А потом к Егорову потянулись другие руки, и я отодвинулся еще дальше. В комнате было тесно. Я нащупал в полумраке скамейку и сел на нее, глядя в маленькое окно, за которым рассветало все больше и больше. А рядом со мной сел широкий и грузный Матти Леппялехти. Он покосился на меня раза два, черпая трубкой в своем кисете, и спросил:
— Трубка есть?
У него был густой и сильный бас, но слегка глуховатый, как будто шел не из богатырской груди, а из-под земли.
Я кивнул головой, и он протянул мне свой кисет. Я торопливо достал из кармана мокрую трубку и набил ее табаком. А он зажег спичку и сначала ткнул огоньком в мою трубку, а потом в свою. Проклятые слезы опять полезли из моих глаз, но неудобно было их вытирать. Ладно. Можно было считать, что это у меня от дыма. Я подвинулся слегка на скамейке так, чтобы чувствовать своим плечом плечо Леппялехти, и больше уже не шевелился.
И так мы сидели рядом с ним в то бледное летнее утро и курили наши трубки, глядя на стекло маленького окошечка лесной землянки. Все было на своем месте там, где слышалось медленное и могучее дыхание Матти Леппялехти.
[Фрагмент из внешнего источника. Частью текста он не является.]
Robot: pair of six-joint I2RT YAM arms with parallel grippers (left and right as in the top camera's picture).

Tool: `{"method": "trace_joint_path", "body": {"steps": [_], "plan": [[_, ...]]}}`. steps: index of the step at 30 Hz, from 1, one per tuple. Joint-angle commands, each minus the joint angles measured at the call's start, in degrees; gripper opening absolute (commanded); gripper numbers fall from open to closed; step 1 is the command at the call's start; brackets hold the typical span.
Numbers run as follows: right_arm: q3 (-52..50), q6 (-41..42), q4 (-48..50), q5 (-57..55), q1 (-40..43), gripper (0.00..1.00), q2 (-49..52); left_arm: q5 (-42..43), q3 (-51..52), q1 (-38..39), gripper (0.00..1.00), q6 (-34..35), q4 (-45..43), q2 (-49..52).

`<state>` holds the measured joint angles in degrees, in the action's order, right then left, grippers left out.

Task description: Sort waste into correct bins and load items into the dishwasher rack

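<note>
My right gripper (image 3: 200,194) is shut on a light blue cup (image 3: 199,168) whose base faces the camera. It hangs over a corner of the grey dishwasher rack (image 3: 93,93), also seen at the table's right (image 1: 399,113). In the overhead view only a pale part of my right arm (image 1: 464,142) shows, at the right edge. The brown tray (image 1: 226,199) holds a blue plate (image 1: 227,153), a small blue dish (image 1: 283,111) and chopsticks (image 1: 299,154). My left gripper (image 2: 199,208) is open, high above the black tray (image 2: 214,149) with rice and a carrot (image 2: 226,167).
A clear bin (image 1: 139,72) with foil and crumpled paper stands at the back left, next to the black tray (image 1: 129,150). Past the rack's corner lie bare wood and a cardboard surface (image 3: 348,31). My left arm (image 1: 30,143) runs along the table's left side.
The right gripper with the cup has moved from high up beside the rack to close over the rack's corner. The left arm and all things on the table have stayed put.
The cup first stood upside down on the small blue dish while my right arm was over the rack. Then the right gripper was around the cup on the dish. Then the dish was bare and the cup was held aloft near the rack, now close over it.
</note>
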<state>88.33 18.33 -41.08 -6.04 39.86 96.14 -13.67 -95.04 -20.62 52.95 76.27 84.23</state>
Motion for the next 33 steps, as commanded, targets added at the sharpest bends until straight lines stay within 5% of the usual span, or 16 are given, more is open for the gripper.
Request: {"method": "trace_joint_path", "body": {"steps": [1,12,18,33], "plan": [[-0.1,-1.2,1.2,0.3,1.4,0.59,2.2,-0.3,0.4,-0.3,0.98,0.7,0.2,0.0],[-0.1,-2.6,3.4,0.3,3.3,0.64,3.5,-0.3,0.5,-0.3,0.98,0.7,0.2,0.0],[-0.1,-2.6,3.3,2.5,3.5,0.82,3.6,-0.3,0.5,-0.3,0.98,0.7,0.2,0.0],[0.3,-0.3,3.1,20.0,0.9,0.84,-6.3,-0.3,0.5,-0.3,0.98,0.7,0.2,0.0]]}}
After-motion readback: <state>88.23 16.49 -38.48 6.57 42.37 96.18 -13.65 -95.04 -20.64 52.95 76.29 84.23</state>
С тех пор прошло немало времени и совершилось немало дел. Я бы рассказал о них, если бы умел рассказывать. Но это не так важно. Пусть люди думают, что я ни с кем на свете не желаю знаться. Но я-то хорошо знаю, возле кого мое настоящее место.
За окном кружатся снежинки, и мысли мои ведут такой же веселый хоровод. Главное, хорошо то, что я наконец знаю, что мне делать и куда идти. Этого мне не хватало раньше.